NASHASHIBI / SKAER
Murray Guy is very pleased to announce an exhibition with Rosalind Nashashibi and Lucy Skaer. This will be the first solo exhibition of their collaborative practice in the United States.
The works of Nashashibi / Skaer take up images and their divagations, as the artists probe cognitive and affective structures of knowledge and uncertainty. This show will feature two recent film installations, Pygmalion Event and Our Magnolia, both of which invoke images that attempt to enact transformations among actors, objects, and contexts.
Pygmalion Event comprises two synchronized 16mm films that take up by indirection the allegory of the sculptor Pygmalion, who fell in love with a statue he was carving and willed it to life. One channel shows a priest donning a series of fantastical colored vestments designed by Henri Matisse for the Chapelle du Rosaire de Vance. The other collects a series of images: a sailboat, a coffee cup, arid cliffs, an orange, and a teenager gracefully turning in a park. These pictograms appear at some moments to respond to the images of the priest’s transformations, as though they were the outward signs of his protestations of faith. At other times, they seem to form an independent narrative, structured by a logic of associative thinking, as though it was an ordered daydream.

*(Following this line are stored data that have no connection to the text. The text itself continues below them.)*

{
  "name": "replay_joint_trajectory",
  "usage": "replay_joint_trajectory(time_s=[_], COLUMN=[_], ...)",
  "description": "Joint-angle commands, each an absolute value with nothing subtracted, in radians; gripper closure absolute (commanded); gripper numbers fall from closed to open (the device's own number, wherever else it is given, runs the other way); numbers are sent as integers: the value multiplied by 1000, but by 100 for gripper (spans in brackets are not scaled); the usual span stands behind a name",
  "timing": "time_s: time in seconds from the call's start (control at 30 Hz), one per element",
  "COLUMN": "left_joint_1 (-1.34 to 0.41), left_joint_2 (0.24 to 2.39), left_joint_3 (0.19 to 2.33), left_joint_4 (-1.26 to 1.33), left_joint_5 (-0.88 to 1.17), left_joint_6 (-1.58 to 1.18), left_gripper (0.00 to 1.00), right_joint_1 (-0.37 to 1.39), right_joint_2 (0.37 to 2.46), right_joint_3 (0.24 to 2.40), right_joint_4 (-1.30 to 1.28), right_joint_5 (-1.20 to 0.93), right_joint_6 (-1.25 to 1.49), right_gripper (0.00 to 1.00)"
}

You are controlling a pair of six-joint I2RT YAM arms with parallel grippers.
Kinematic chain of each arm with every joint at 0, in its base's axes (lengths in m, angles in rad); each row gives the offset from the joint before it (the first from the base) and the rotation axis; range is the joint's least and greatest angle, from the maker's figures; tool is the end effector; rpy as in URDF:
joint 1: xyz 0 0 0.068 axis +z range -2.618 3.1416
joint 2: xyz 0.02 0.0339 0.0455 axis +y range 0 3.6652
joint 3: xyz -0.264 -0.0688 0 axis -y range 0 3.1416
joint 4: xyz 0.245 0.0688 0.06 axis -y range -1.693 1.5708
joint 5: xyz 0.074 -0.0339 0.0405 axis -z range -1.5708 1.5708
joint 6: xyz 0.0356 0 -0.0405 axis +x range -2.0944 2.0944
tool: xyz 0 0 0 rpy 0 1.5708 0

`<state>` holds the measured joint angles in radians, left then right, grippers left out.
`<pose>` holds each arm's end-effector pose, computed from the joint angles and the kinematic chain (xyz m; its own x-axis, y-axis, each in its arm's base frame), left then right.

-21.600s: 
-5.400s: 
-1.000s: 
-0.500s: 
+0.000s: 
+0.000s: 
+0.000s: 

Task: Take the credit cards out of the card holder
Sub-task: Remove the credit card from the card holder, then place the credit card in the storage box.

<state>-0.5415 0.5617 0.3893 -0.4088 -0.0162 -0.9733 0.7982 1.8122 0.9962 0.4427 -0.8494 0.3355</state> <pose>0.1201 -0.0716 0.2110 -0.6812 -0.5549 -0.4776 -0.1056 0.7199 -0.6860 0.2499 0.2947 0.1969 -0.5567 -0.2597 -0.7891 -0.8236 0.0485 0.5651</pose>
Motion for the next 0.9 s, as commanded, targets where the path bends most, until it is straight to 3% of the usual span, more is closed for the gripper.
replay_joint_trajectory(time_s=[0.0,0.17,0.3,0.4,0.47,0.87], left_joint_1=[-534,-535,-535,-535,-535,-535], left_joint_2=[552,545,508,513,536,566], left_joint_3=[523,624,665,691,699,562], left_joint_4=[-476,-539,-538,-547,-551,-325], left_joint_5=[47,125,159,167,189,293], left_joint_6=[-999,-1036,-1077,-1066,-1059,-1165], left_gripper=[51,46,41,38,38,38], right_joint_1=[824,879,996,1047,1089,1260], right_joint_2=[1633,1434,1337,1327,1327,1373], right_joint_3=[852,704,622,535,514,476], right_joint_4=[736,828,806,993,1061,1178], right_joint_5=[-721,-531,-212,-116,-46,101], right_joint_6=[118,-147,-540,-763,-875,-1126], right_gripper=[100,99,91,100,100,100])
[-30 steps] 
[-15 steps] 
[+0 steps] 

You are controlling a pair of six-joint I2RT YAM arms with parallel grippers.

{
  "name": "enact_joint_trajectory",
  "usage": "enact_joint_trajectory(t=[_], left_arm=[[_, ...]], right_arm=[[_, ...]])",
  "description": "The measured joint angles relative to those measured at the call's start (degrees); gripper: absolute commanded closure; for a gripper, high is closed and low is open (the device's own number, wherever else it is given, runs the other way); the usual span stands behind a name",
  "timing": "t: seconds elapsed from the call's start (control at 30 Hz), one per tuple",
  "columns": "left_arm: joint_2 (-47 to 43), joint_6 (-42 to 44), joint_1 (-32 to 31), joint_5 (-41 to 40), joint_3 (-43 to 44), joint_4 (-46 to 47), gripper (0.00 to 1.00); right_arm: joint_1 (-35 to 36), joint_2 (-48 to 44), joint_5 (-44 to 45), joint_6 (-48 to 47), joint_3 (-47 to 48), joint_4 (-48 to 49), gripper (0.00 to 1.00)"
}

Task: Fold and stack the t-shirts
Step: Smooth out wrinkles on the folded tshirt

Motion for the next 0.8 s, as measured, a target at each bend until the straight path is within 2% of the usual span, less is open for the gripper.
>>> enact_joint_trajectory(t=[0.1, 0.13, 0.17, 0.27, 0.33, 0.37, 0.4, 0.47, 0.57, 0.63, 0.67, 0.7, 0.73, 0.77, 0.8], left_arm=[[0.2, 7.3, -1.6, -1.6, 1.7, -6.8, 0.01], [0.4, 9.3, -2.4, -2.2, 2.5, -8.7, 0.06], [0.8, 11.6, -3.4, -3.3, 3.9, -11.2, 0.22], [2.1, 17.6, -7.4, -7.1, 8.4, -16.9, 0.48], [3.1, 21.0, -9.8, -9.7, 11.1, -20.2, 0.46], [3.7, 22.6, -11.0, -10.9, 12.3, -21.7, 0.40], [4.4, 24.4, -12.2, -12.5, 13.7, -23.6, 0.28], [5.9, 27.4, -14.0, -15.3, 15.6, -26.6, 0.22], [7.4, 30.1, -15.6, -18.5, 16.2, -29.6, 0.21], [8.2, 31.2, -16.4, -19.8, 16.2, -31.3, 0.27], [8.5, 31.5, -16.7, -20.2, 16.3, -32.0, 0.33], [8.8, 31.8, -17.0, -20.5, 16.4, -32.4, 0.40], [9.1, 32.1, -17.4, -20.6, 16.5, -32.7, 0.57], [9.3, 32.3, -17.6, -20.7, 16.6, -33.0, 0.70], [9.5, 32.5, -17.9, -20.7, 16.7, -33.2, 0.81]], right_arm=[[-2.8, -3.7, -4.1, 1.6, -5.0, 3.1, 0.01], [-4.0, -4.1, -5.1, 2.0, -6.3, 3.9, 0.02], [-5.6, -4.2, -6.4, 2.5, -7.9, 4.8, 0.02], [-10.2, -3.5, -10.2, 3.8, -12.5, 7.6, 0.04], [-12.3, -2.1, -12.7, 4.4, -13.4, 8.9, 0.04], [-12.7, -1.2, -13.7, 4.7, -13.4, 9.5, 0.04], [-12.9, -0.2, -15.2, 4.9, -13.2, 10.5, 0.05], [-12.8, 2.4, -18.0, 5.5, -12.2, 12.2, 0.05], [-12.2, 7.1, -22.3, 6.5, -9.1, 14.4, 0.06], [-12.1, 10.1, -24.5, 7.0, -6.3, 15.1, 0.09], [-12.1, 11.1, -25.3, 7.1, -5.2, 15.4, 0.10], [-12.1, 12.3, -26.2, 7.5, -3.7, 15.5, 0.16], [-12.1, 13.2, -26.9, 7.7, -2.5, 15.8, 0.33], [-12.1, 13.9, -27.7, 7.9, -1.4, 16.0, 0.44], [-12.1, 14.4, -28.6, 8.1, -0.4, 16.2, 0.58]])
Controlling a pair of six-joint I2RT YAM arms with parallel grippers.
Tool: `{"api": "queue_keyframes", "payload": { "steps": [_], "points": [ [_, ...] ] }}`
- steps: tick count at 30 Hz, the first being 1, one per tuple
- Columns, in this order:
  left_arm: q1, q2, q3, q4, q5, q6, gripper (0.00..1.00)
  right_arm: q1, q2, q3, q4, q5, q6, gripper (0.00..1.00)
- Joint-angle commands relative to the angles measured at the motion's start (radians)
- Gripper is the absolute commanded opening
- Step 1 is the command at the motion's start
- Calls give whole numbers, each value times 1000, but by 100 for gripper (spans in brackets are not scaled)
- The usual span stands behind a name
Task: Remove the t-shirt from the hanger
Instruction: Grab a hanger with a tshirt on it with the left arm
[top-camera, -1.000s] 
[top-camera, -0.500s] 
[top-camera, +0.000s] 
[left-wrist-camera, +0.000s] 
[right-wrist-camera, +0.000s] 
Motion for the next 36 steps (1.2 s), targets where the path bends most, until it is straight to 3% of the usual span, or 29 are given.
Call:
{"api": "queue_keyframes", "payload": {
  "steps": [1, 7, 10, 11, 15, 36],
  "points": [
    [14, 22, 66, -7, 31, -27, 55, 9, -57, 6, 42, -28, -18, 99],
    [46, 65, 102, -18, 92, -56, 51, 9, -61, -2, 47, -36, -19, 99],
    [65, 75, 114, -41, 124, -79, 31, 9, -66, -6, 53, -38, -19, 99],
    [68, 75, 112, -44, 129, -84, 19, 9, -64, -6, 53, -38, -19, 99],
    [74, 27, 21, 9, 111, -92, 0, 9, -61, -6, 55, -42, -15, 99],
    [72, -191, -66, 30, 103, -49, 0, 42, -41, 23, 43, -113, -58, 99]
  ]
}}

Our Magnolia is a single channel 16mm film that takes as its starting point Paul Nash’s extraordinary 1944 painting Flight of the Magnolia, conceived when the threat of a German invasion of England embued the sky with a new anxiety: the potential to blossom with explosions or parachutes. The film intercuts details of Nash’s aerial magnolia with other images: actual magnolia blossoms, a whale skeleton languishing in the sands of a beach, a video of planes on a runway, footage of the response to the looting of Iraq’s National Museum, a man looking at a computer, and a desk with a progressively more haunting photograph of Margaret Thatcher. Nash’s reparative picture becomes more and more menacing as the film constructs its “flight” amid other contexts, including Thatcherism and the Iraq War, which bring to mind Nash’s own paintings as an official war artist for the British during World War I and II.
Pygmalion Event was commissioned by Tate Britain. Our Magnolia was commissioned by Doggerfisher, Edinburgh, with the support of the Scottish Arts Council Lottery Fund.
Rosalind Nashashibi (b. 1973 Croydon, UK) and Lucy Skaer (b 1975 Cambridge, UK) have collaborated under the moniker Nashashibi / Skaer since 2005. Their work is currently on view in Jones, Koester, Nashashibi/Skaer: Reanimation at the Carnegie Museum of Art, Pittsburgh, and in the traveling exhibition For the blind man in the dark room looking for the black cat that isn’t there, which originated at the Contemporary Art Museum, St. Louis. Recent exhibitions include Art Now: Pygmalion Event at the Tate Britain, London (2008); Pygmalion Workshop, CAC Bretigny, France (2008); and When Things Cast No Shadow – The 5th Berlin Biennial (2008). Both Skaer and Nashashibi have also exhibited extensively as individual artists. Nashashibi won the Beck’s Futures prize in 2003, and Skaer was short-listed for the Turner Prize in 2009. Skaer is currently a resident at Location One, New York, where she will have a solo exhibition later this year.